Text Classification: Cross-Lingual Transfer
Using language-specific RoBERTa transformers for English, Spanish, French, and Japanese on Amazon Reviews sentiment classification:
F1 Scores (Coarse-grained, with Wikipedia anchors):
Decoder | Encoder | Absolute | Relative |
---|---|---|---|
English | English | 91.54±0.58 | 90.45±0.52 |
English | Spanish | 43.67±1.09 | 78.53±0.30 |
English | French | 54.41±1.61 | 70.41±0.57 |
English | Japanese | 48.72±0.90 | 66.31±0.80 |
This demonstrates zero-shot cross-lingual transfer: a classifier trained on English can make predictions on Spanish, French, or Japanese text with reasonable accuracy using relative representations, while absolute representations fail completely.

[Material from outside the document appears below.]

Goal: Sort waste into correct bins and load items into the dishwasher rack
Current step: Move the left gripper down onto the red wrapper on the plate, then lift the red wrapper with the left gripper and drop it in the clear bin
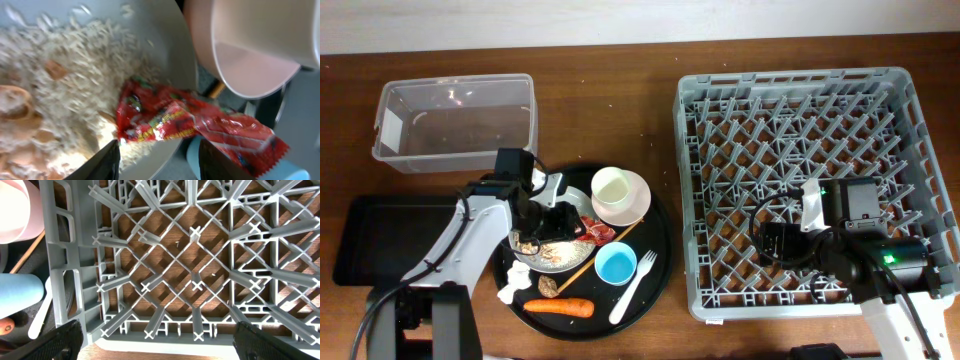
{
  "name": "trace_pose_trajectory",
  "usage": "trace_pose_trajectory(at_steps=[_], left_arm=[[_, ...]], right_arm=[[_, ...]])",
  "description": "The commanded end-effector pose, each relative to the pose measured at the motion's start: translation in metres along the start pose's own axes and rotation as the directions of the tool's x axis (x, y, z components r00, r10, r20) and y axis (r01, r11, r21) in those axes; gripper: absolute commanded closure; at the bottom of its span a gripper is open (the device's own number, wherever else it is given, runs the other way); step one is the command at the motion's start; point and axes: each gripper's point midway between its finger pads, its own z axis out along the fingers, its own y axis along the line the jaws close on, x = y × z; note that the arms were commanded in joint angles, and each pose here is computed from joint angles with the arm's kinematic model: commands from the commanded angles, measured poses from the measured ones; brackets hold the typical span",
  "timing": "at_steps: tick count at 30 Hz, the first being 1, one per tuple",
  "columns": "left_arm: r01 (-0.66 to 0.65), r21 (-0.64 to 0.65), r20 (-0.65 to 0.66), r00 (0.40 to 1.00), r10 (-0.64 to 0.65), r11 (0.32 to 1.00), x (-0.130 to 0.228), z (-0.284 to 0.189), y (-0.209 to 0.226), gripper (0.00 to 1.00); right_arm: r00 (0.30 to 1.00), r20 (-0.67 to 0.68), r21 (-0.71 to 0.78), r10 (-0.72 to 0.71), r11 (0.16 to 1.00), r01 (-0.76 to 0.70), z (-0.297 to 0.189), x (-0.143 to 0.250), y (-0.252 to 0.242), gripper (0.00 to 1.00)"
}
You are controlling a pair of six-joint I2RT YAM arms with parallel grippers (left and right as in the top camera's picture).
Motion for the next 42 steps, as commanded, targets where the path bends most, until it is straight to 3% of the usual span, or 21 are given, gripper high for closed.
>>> trace_pose_trajectory(at_steps=[1,3,5,8,9,15,16,18,22,26,30,31,35,39,42], left_arm=[[0.032,0.141,-0.072,0.997,-0.022,0.99,0.016,0.002,-0.023,0.5],[0.092,0.116,-0.119,0.99,-0.078,0.989,0.027,0.002,-0.02,0.5],[0.225,0.073,-0.14,0.967,-0.214,0.972,0.03,0.002,-0.016,0.48],[0.415,0.036,-0.13,0.904,-0.408,0.909,0.027,0.006,-0.015,0.45],[0.486,-0.034,-0.088,0.869,-0.487,0.874,0.025,0.01,-0.005,0.45],[0.552,-0.085,0.0,0.832,-0.555,0.829,0.023,0.033,-0.009,0.47],[0.543,-0.125,0.047,0.839,-0.542,0.83,0.02,0.035,-0.002,0.53],[0.537,-0.135,0.076,0.843,-0.532,0.832,0.016,0.035,0.001,0.53],[0.529,-0.115,0.109,0.848,-0.518,0.841,0.006,0.034,0.001,0.68],[0.517,-0.087,0.136,0.853,-0.504,0.851,-0.004,0.034,-0.002,0.76],[0.513,-0.08,0.144,0.854,-0.5,0.854,-0.007,0.034,-0.003,0.91],[0.51,-0.074,0.15,0.855,-0.496,0.857,-0.009,0.034,-0.003,0.99],[0.478,-0.067,0.161,0.871,-0.463,0.876,-0.012,0.031,-0.005,0.99],[0.312,-0.015,0.266,0.917,-0.297,0.95,-0.033,-0.011,-0.025,0.99],[0.241,-0.031,0.493,0.848,-0.195,0.97,-0.058,-0.086,-0.027,0.99]], right_arm=[[1.0,0.017,-0.007,-0.014,1.0,0.014,-0.005,-0.004,0.003,0.01],[1.0,0.017,-0.007,-0.014,1.0,0.014,-0.005,-0.004,0.003,0.01],[1.0,0.017,-0.007,-0.014,1.0,0.014,-0.005,-0.004,0.003,0.01],[1.0,0.017,-0.007,-0.014,1.0,0.014,-0.005,-0.004,0.003,0.01],[1.0,0.017,-0.007,-0.014,1.0,0.014,-0.005,-0.004,0.003,0.01],[1.0,0.017,-0.007,-0.014,1.0,0.014,-0.005,-0.004,0.003,0.01],[1.0,0.017,-0.007,-0.014,1.0,0.014,-0.005,-0.004,0.003,0.01],[1.0,0.017,-0.007,-0.014,1.0,0.014,-0.005,-0.004,0.003,0.01],[1.0,0.016,-0.007,-0.014,1.0,0.014,-0.005,-0.004,0.003,0.01],[1.0,0.016,-0.007,-0.014,1.0,0.014,-0.005,-0.004,0.003,0.01],[1.0,0.016,-0.007,-0.014,1.0,0.014,-0.005,-0.004,0.003,0.01],[1.0,0.016,-0.007,-0.014,1.0,0.014,-0.005,-0.004,0.003,0.01],[1.0,0.016,-0.007,-0.014,1.0,0.014,-0.005,-0.004,0.003,0.01],[1.0,0.016,-0.007,-0.014,1.0,0.014,-0.005,-0.004,0.003,0.01],[1.0,0.016,-0.007,-0.014,1.0,0.014,-0.005,-0.004,0.003,0.01]])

Text Classification: Cross-Architecture Transfer
Using different BERT variants (bert-base-cased, bert-base-uncased, ELECTRA, RoBERTa) on English text classification:
F1 Scores (averaged over 3 datasets):
Type | TREC | DBpedia | Amazon Coarse |
---|---|---|---|
Non-Stitch (Abs.) | 91.70±1.39 | 98.62±0.58 | 87.81±1.58 |
Stitch (Abs.) | 21.49±3.64 | 6.96±1.46 | 49.58±2.95 |
Non-Stitch (Rel.) | 88.08±1.37 | 97.42±2.05 | 85.08±1.93 |
Stitch (Rel.) | 75.89±5.38 | 80.47±21.14 | 72.37±7.32 |
Relative representations enable stitching across different transformer architectures, while absolute representations fail catastrophically.
Image Classification: Cross-Dataset Transfer
Using pre-trained vision transformers (ViT variants, RexNet) trained on ImageNet, with decoders trained on CIFAR-100:
F1 Scores (CIFAR-100 coarse-grained):
Decoder | Encoder | Absolute | Relative |
---|---|---|---|
rexnet-100 | rexnet-100 | 82.06±0.15 | 80.22±0.28 |
rexnet-100 | vit-base-patch16-224 | - | 76.81±0.49 |
vit-base-patch16-224 | vit-base-patch16-224 | 93.15±0.05 | 91.94±0.10 |
vit-base-patch16-224 | vit-base-resnet50-384 | 6.21±0.33 | 81.42±0.38 |
vit-base-patch16-224 | vit-small-patch16-224 | - | 84.29±0.86 |
Remarkably, relative representations enable:
- Zero-shot transfer from ImageNet to CIFAR-100 using frozen encoders
- Stitching across different architectures with varying latent dimensions
- Performance degradation is modest (typically 5-15%) compared to matched encoder-decoder pairs
Key Findings
-
Angle preservation is pervasive: Across multiple modalities (images, text, graphs), architectures (CNNs, transformers, GNNs), and tasks (classification, reconstruction), neural networks trained on similar data produce latent spaces that preserve angles between embeddings.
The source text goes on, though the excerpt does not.